Mandorla amara, di Maria Rita Sanna, edizioni Convalle 2020, recensione di Daniela Domenici

Sono appena riemersa da questa opera prima di Maria Rita Sanna, scrittrice sarda, che mi ha emozionato e commosso per alcuni motivi che vado a raccontarvi.
In primis perché ha scelto come protagoniste tre donne, Lucia, Marisa e Chiara, ognuna con un background diverso e doloroso, con tanti scheletri nell’armadio, ciascuna ha fatto scelte di vita differenti e le loro strade s’incrociano casualmente (ma niente accade per caso come c’insegna Hoepcke) a Cagliari, città in cui è ambientata la storia.
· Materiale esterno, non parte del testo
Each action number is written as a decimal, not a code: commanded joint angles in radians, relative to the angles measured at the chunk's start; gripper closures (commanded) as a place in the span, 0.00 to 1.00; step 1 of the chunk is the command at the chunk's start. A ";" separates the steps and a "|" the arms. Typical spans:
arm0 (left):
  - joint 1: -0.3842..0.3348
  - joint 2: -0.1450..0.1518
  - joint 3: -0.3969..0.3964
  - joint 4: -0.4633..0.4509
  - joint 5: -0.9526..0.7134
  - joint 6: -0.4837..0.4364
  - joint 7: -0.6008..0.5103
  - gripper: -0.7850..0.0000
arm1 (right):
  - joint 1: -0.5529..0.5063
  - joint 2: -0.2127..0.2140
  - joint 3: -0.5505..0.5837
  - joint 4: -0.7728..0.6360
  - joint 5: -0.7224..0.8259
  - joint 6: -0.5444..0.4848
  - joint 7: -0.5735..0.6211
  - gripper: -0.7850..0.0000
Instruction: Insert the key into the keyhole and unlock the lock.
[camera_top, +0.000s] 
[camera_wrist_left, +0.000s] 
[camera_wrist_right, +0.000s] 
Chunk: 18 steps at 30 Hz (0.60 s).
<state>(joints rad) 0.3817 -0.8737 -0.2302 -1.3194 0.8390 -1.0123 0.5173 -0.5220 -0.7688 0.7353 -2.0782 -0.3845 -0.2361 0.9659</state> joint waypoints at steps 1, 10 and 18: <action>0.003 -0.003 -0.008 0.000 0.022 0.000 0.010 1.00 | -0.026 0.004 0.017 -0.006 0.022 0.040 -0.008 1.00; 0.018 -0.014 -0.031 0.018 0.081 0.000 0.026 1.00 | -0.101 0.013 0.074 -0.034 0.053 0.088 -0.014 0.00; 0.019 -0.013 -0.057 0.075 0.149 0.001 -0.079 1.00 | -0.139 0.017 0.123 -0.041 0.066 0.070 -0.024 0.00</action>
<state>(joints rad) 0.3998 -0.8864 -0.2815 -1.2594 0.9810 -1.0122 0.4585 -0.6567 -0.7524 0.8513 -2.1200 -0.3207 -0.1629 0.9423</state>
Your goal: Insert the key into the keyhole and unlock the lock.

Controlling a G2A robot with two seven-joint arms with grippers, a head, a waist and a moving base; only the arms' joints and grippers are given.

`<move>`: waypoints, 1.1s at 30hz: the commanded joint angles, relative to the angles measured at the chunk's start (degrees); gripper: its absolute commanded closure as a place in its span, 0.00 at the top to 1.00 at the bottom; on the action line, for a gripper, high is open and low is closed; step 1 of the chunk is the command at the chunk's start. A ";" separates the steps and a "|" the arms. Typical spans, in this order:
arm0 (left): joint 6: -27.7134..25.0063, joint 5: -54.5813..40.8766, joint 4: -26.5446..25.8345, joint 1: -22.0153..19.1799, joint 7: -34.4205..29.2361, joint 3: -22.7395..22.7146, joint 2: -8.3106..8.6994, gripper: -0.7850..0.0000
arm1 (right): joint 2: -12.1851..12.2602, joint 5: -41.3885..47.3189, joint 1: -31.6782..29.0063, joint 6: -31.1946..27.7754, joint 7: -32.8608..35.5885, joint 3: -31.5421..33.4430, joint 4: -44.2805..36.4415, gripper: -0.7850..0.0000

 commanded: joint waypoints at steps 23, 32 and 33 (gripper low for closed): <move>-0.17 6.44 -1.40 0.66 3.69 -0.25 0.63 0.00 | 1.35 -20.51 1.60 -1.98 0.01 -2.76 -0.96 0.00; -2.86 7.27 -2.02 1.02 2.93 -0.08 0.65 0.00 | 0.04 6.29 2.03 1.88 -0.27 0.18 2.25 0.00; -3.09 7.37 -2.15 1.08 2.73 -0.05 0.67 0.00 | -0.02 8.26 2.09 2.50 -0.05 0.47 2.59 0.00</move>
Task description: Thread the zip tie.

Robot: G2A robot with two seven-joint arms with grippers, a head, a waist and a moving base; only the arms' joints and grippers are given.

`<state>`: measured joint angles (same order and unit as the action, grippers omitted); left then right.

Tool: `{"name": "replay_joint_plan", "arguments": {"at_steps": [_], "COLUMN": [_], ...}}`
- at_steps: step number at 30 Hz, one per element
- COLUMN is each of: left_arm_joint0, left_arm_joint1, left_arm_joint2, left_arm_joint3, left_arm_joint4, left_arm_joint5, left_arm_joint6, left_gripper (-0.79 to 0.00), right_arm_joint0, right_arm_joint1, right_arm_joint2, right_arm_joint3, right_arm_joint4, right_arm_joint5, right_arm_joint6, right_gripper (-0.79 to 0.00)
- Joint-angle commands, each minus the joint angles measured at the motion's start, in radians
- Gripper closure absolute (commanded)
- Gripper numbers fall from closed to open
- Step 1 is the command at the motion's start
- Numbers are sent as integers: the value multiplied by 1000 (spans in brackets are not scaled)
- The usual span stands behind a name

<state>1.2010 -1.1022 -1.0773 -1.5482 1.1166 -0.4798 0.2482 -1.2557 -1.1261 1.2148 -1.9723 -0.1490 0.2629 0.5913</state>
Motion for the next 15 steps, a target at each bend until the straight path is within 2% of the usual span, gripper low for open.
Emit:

Bravissima Sanna a caratterizzare queste tre figure femminili. Come dice Convalle nella sua empatica e perfetta prefazione “è un romanzo coraggioso…che affronta tematiche delicate a muso duro, tratteggiando con grande abilità di penna una realtà difficile da raccontare…” quella delle persone che scelgono, o sono costrette, a vivere da clochard, da senzatetto, come Marisa, una delle due straordinarie protagoniste. E ancora Convalle ”la delicatezza d’animo dell’autrice emerge nella poesia che riesce a inserire tra le righe…”; concordo, è poesia pura; complimenti!
Perfettamente ad hoc l’esergo iniziale di Margaret Mazzantini “scrivere di un senzatetto è affidarsi alla scabrosità di una possibilità che ti appartiene” che dà un valore ulteriore alla scelta di Sanna.
Concludo citando un paragrafo dalla quarta di copertina che riassume perfettamente in nuce la sinossi dell’opera “la città di Cagliari è testimone di ricordi, drammatiche confessioni, colpi di scena che le due protagoniste (Lucia e Marisa) vivranno insieme fino alla liberazione delle loro coscienze così come la mandorla è liberata dal suo guscio”.